Bagas mengembuskan napas, lalu menduduki kursi di samping bed pasien Kara. “Polisi sudah menangkapnya.”

“Selama ini aku pikir Pak Hadi orang yang baik. Ternyata Pak Hadi bukan aja mau menguasai perusahaan papa, tapi juga berniat mencelakai Kak Bagas,” gumam Kara tercekat.

Bagas bisa memahami kekecewaan Kara. Sejak kecil Kara begitu menghormati Hadi Kuntoro layaknya paman sendiri. Tak heran jika mereka memiliki kedekatan hubungan. Sebaliknya dari dulu sikap Hadi Kuntoro tidak selalu sehangat itu pada Bagas. Tentu saja sekarang Bagas tahu alasan Hadi Kuntoro tidak menyenanginya lantaran sejak awal pria itu turut memegang rahasia bahwa Bagas bukanlah keturunan Dipta Wardaya. Apalagi setelah Hadi Kuntoro membaca rencana Dipta yang mendapuk Bagas menjadi oposisinya dalam merebut kursi pemimpin.
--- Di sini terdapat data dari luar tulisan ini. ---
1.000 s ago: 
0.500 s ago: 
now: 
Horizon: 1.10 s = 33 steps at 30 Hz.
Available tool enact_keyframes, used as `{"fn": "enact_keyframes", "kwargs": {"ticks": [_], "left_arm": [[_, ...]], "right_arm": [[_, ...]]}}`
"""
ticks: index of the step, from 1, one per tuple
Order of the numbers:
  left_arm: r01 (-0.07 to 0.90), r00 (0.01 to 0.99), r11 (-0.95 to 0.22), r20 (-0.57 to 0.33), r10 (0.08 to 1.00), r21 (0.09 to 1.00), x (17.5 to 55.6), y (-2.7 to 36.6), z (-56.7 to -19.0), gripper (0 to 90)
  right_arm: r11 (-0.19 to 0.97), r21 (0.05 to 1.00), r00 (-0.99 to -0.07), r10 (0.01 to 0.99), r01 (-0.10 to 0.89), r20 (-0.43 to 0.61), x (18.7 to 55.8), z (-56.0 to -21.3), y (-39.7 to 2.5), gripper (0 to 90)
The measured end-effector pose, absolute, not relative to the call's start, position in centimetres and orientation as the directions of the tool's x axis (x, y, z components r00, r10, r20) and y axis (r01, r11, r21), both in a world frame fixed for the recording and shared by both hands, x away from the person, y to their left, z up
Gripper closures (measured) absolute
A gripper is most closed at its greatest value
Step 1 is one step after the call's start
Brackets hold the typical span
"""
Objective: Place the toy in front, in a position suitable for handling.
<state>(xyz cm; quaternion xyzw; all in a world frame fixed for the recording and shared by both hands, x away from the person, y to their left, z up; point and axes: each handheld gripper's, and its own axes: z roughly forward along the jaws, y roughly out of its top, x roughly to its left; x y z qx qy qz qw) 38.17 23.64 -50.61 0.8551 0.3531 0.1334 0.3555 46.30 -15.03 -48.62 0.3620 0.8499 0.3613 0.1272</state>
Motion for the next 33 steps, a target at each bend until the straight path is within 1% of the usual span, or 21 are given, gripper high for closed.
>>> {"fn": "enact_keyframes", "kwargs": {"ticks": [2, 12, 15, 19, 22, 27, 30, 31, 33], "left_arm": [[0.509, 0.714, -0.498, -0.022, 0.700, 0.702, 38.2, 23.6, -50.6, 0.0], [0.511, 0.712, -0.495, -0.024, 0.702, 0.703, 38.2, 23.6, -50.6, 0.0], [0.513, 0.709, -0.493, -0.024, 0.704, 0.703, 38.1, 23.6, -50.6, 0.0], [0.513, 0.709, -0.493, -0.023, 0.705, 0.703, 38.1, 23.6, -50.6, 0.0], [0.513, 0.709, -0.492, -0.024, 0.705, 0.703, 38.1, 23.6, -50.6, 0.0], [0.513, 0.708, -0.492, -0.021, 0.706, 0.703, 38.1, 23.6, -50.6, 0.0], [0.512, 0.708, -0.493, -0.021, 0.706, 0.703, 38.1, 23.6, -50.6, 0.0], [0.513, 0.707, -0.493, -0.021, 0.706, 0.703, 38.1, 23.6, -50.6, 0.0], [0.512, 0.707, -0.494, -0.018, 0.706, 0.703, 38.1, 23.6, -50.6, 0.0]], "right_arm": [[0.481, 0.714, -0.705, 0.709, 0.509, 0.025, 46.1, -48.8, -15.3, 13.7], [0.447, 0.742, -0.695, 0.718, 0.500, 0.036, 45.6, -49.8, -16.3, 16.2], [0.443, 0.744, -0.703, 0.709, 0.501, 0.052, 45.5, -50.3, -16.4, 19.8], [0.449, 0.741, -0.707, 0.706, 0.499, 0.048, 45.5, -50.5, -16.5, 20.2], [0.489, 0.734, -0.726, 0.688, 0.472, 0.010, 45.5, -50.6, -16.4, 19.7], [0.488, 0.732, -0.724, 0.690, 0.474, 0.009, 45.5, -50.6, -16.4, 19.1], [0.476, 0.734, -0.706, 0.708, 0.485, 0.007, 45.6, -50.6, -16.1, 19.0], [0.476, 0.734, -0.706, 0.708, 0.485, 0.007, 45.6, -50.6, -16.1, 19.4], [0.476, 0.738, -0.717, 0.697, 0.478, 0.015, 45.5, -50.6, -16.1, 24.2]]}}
Kendati kini Hadi Kuntoro mungkin telah menyesali perbuatannya, tetapi proses hukum tetap harus berjalan. Bagas percaya setiap orang berhak mendapat kesempatan kedua seperti dirinya. Begitu pula Hadi Kuntoro yang ia harap bisa menjalani kehidupan lebih baik selepas dari penjara.

“Kak Bagas, maaf kalau keberangkatanku ke Swiss jadi tertunda. Tapi Kak Bagas nggak perlu repot-repot menjagaku di sini kalau cuma kakak rasa ini adalah utang. Aku menolong Kakak itu ikhlas. Kakak jangan khawatir, aku nggak akan ingkar sama perjanjian kita.”

“Tidak, kamu tidak boleh ke mana-mana. Lupakan soal Swiss, janji, atau kesepakatan apalah itu. Kara, kembalilah ke rumah. Itu rumahmu.”

“Kak Bagas serius? Tapi, kenapa?”

Tidak segera menjawab, Bagas menangkup hati-hati punggung tangan Kara yang dipasangi selang infus. Di tengah tenggorokannya yang mendadak tercekat, ia menyusun kata-kata untuk mewakili setumpuk penyesalan bercampur rasa malunya pada Kara.